Empirical throughput measurement. The run establishes a baseline: 10,000 samples at ~1,970 average completion tokens takes 5.3 hours on this hardware configuration. This is valuable for planning future runs and estimating resource requirements.

Token distribution statistics. The summary reports 21M total tokens with 72,928 unique tokens. This vocabulary coverage is important for the draft model training—it indicates the diversity of the generated data and whether it adequately covers the model's output distribution.

Data quality signal. The average completion length of 1,970 tokens with 100% reasoning capture indicates the model is generating substantial reasoning chains. For training an EAGLE-3 draft model, this is ideal: the draft model needs to learn to predict not just the final answer but the reasoning trajectory that leads to it.

Pipeline timing calibration. The actual runtime of 19,044 seconds (317 minutes) closely matches the assistant's earlier estimate of ~4.5 hours (270 minutes), validating the planning assumptions. This allows more accurate scheduling of the remaining pipeline phases.

The Broader Significance

This message captures a rare moment in a complex engineering effort: a phase completing exactly as planned, with zero errors, after multiple setbacks.
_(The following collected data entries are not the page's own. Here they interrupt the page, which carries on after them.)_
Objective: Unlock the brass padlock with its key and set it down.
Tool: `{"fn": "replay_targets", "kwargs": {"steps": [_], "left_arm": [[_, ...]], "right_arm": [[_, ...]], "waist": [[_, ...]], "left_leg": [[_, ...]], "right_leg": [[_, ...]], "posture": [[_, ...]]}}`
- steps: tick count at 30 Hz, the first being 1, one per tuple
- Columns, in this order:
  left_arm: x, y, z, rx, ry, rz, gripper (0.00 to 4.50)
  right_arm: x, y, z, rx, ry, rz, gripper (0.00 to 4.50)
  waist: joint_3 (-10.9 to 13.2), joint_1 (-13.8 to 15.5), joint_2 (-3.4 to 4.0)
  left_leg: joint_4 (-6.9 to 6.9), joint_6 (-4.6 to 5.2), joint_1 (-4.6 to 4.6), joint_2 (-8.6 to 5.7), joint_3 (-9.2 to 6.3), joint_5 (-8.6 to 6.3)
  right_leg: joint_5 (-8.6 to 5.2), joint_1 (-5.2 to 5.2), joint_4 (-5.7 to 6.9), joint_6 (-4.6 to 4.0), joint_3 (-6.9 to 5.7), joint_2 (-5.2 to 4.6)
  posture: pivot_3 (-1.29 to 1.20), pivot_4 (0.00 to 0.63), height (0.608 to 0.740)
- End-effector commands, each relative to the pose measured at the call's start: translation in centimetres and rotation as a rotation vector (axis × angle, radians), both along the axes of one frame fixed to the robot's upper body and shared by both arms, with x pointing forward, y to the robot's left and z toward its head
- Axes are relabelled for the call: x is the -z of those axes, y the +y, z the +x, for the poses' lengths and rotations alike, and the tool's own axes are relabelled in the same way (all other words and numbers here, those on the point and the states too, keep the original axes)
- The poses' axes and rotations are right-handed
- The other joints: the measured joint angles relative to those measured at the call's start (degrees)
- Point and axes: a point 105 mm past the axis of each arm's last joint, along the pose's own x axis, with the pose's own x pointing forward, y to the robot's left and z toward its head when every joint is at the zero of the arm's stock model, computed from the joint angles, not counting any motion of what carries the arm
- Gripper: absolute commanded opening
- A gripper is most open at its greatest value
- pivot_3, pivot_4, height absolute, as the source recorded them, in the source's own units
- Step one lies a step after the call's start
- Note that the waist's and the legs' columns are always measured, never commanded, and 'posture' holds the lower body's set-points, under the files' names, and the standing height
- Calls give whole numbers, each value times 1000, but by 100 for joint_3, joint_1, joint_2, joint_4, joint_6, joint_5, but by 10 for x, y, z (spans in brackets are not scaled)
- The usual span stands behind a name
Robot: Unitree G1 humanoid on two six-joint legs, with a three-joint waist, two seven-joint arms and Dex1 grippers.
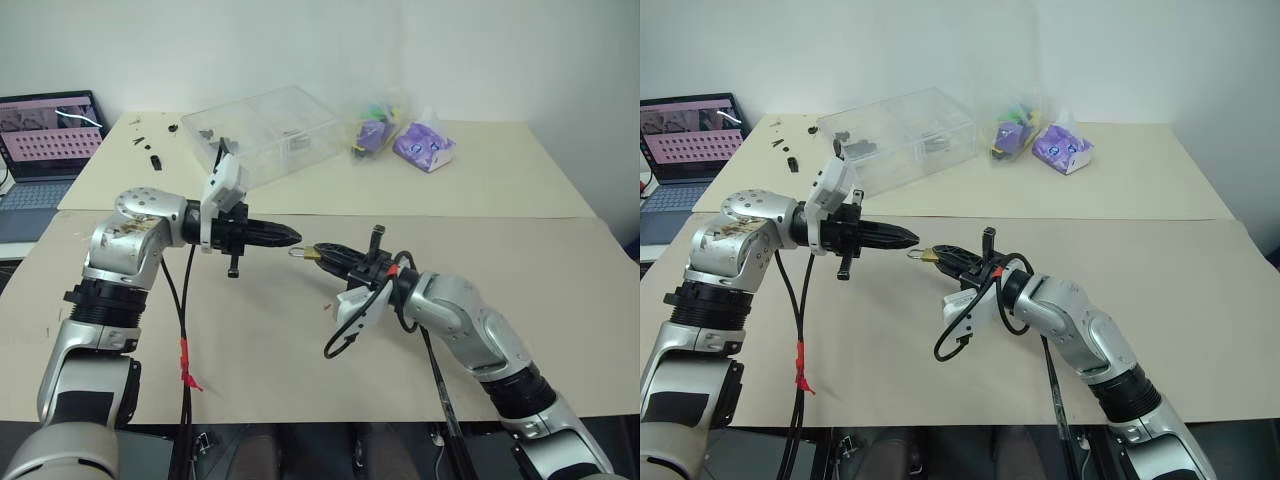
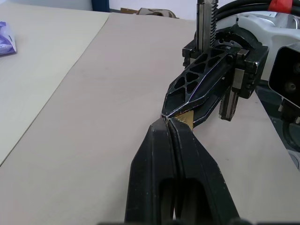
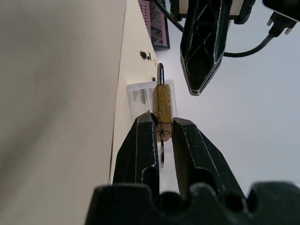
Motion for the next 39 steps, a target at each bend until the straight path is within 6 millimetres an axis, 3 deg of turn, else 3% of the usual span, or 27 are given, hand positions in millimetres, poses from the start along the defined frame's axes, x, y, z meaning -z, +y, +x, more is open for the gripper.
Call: {"fn": "replay_targets", "kwargs": {"steps": [1, 14, 32, 39], "left_arm": [[-12, 0, 0, 8, -52, 5, 73], [-12, 0, 0, 7, -53, -2, 73], [-14, -2, -2, 5, -54, -13, 73], [-14, -2, 0, 1, -57, -10, 73]], "right_arm": [[-28, 0, -7, -23, -115, 48, 107], [-45, 0, -10, -34, -199, 74, 107], [-31, -10, 22, 100, -92, 87, 107], [-45, -3, 11, 42, -118, 129, 107]], "waist": [[0, 1, 0], [0, -1, 0], [0, -2, 0], [0, -5, 0]], "left_leg": [[0, 0, 0, 0, 0, 0], [0, 0, 0, 0, 0, 0], [0, 0, 0, 0, 0, 0], [0, 0, 0, 0, 0, 0]], "right_leg": [[0, 0, 0, 0, 0, 0], [-1, 0, 0, -1, 0, 0], [0, 0, 0, -1, 0, 0], [0, 0, 0, 0, 0, 0]], "posture": [[0, 150, 726], [0, 150, 726], [0, 150, 726], [0, 150, 726]]}}
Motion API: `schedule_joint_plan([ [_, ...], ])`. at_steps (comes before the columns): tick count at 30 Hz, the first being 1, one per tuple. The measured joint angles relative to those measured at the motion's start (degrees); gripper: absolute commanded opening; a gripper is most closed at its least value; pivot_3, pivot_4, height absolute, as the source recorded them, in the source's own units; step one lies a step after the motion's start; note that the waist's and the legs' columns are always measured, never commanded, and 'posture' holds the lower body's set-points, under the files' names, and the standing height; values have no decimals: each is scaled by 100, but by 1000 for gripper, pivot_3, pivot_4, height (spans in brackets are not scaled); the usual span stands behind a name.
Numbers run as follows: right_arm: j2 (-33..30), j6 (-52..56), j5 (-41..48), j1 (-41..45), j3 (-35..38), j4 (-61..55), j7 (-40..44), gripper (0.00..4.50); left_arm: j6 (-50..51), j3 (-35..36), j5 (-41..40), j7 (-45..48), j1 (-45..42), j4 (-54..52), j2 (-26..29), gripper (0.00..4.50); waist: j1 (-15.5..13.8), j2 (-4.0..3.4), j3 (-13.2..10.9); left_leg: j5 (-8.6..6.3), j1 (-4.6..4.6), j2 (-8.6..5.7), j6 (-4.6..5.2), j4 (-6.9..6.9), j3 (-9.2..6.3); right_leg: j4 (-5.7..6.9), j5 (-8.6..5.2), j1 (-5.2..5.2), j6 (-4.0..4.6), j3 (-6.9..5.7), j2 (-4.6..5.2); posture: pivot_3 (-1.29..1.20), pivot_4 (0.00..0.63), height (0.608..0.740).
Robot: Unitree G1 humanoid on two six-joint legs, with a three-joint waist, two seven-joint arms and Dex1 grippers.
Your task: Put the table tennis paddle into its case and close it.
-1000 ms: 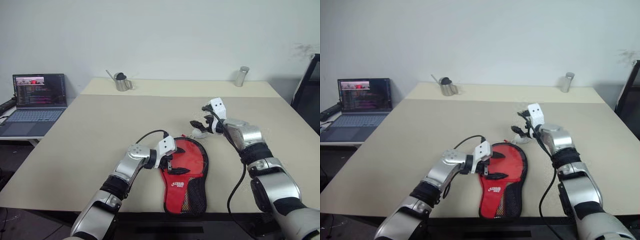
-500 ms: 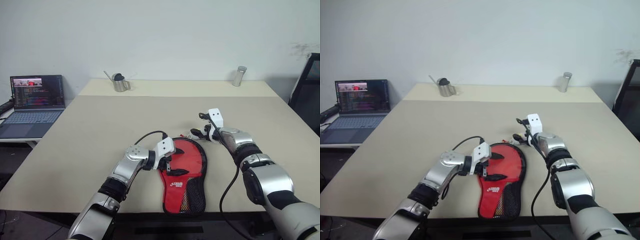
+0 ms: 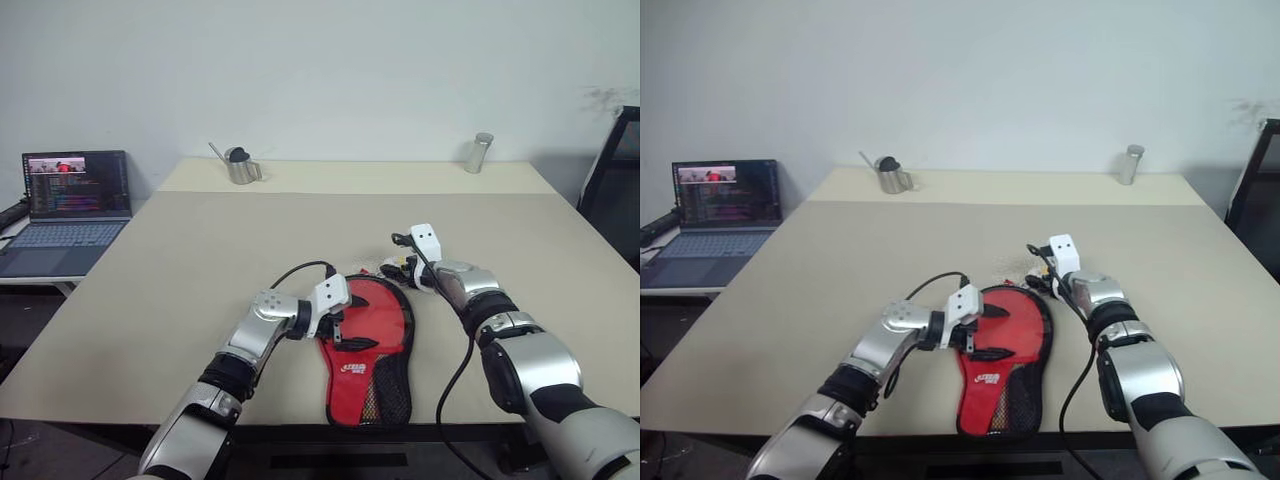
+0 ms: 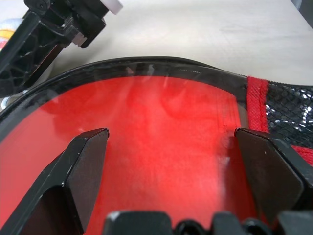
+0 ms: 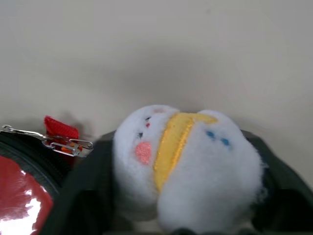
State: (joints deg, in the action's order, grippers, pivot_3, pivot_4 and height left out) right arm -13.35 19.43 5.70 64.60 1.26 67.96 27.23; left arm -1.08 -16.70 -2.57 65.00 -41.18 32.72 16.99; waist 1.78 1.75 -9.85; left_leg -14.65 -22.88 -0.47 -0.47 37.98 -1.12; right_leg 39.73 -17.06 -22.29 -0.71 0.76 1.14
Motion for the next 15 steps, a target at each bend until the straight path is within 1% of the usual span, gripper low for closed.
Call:
schedule_joint_plan([
  [3, 17, 5, 6, -4, 18, -2, 20, 1371, -189, 4, 44, -218, -184, 364, -127, 4500, -17, 0, 0, 0, 1, -2, 0, 5, -1, 7, 0, 1, 0, -1, 2, 0, 150, 740],
  [5, 30, 15, 10, -17, 43, -14, 26, 944, -311, 6, 70, -317, -297, 625, -175, 4500, -15, -1, 1, 0, 3, -2, 0, 5, 0, 10, 0, 1, -1, 0, 2, 0, 150, 740],
  [7, 37, 45, 13, -32, 87, -35, 35, 788, -433, 9, 83, -360, -372, 854, -203, 4500, -13, -2, 2, 0, 5, -2, 0, 5, 0, 12, 0, 2, -1, -1, 2, 0, 150, 740],
  [10, 40, 119, 13, -63, 109, -104, 43, 688, -619, 10, 88, -398, -442, 1115, -231, 4500, -14, -10, 9, 0, 8, -2, 0, 5, 0, 13, 0, 5, 0, 0, 2, 0, 150, 740],
  [15, 47, 241, 12, -95, 170, -180, 32, 677, -841, 14, 87, -409, -457, 1347, -245, 4500, -8, -28, 36, 0, 22, -2, 0, 5, 0, 16, 0, 17, -1, 1, 2, 0, 150, 740],
])
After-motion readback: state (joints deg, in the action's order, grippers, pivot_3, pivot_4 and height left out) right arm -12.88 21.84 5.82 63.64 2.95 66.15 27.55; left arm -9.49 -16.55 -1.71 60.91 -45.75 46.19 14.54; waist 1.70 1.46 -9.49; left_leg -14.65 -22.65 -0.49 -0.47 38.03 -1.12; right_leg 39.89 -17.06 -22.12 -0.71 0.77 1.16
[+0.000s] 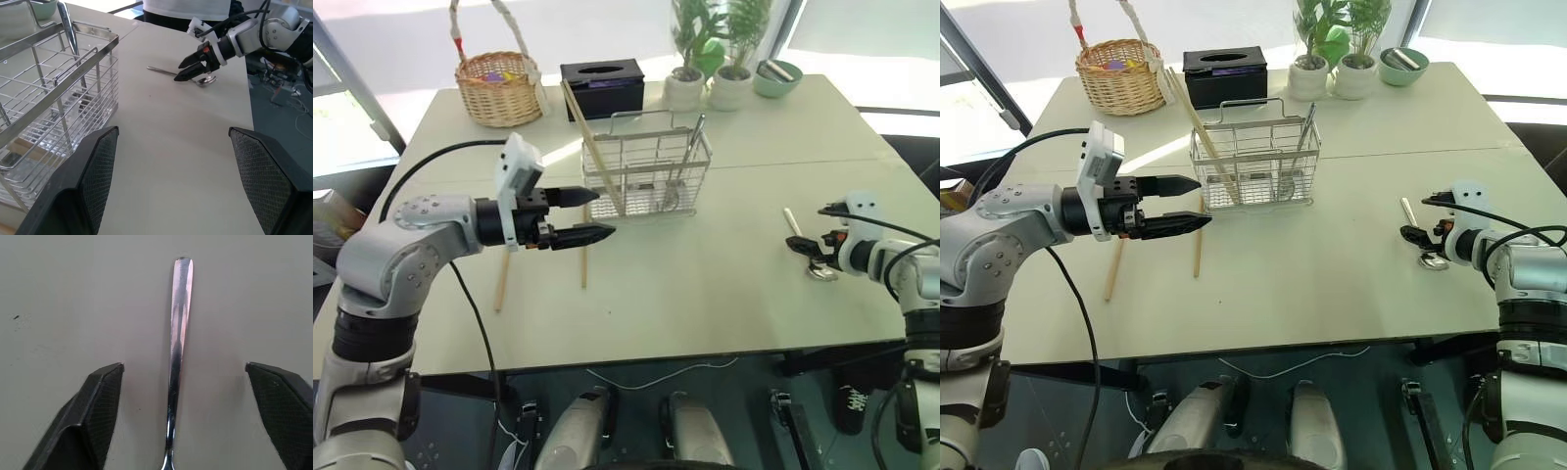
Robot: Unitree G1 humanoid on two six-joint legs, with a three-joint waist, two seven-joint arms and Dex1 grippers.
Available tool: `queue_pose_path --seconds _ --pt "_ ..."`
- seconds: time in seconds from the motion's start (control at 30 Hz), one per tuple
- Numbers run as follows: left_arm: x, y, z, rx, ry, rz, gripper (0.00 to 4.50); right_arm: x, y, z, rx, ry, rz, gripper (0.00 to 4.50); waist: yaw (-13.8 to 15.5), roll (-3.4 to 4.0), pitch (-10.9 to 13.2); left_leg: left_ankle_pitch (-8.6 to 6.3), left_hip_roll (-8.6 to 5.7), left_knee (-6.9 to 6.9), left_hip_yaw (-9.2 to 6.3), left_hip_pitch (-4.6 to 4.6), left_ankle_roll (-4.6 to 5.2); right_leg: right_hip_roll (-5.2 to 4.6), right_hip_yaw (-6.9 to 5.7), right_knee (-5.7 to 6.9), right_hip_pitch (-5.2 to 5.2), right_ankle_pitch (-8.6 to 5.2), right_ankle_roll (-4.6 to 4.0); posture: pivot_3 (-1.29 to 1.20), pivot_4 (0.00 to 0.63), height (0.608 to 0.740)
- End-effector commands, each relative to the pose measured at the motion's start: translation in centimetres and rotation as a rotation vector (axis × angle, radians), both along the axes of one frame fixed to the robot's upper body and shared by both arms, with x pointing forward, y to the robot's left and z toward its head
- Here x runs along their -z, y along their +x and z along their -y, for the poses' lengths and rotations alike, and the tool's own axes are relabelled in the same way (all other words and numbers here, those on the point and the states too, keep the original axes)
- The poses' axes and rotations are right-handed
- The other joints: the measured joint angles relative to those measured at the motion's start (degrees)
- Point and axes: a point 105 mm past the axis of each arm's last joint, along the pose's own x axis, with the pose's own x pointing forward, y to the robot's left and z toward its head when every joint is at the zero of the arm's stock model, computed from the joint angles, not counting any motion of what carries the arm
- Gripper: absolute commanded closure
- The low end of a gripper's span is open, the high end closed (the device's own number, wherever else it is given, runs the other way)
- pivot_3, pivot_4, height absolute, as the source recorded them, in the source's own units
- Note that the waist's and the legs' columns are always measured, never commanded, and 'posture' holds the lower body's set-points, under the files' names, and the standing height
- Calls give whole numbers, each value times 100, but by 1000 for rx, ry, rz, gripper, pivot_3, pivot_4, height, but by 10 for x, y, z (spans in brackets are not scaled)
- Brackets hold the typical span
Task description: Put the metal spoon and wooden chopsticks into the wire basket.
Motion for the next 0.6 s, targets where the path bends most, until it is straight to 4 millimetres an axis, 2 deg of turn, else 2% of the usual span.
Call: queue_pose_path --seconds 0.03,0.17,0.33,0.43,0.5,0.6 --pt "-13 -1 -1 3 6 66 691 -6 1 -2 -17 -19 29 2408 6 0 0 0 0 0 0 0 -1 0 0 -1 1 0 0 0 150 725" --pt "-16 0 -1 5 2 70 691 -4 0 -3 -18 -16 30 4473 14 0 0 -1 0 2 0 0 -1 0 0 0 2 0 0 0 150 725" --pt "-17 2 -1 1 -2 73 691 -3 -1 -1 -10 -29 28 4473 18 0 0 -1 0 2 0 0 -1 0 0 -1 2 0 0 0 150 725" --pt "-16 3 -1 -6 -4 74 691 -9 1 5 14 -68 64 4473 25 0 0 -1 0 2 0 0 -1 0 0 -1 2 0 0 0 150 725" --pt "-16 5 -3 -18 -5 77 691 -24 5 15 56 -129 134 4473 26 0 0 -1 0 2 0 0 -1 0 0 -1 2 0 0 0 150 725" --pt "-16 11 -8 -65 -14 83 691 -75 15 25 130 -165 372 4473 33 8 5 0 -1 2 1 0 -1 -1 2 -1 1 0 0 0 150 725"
The earlier aborted run with 388 bad samples, the nine patches to speculators, the debugging of the reasoning API—all of these challenges were resolved before this run. The clean 10K completion is the payoff for that debugging work.

It also represents a transition point. The inference phase required the vLLM server to be running and serving requests. The next phase—hidden state extraction—requires the server to be stopped so the extraction script can load the model weights directly. This creates a scheduling dependency: the 22-minute model load time and ~3.8-hour extraction time must happen sequentially after inference. The assistant's response immediately begins this transition, stopping vLLM and launching extraction.

In the broader narrative of the session, this message is the calm before a storm. The trained EAGLE-3 drafter will soon be tested with vLLM, revealing a disappointing ~15% acceptance rate that forces a pivot to SGLang. But at this moment, captured in <msg id=2950>, everything is working. The data is clean. The pipeline is on track. The 10K milestone has been reached.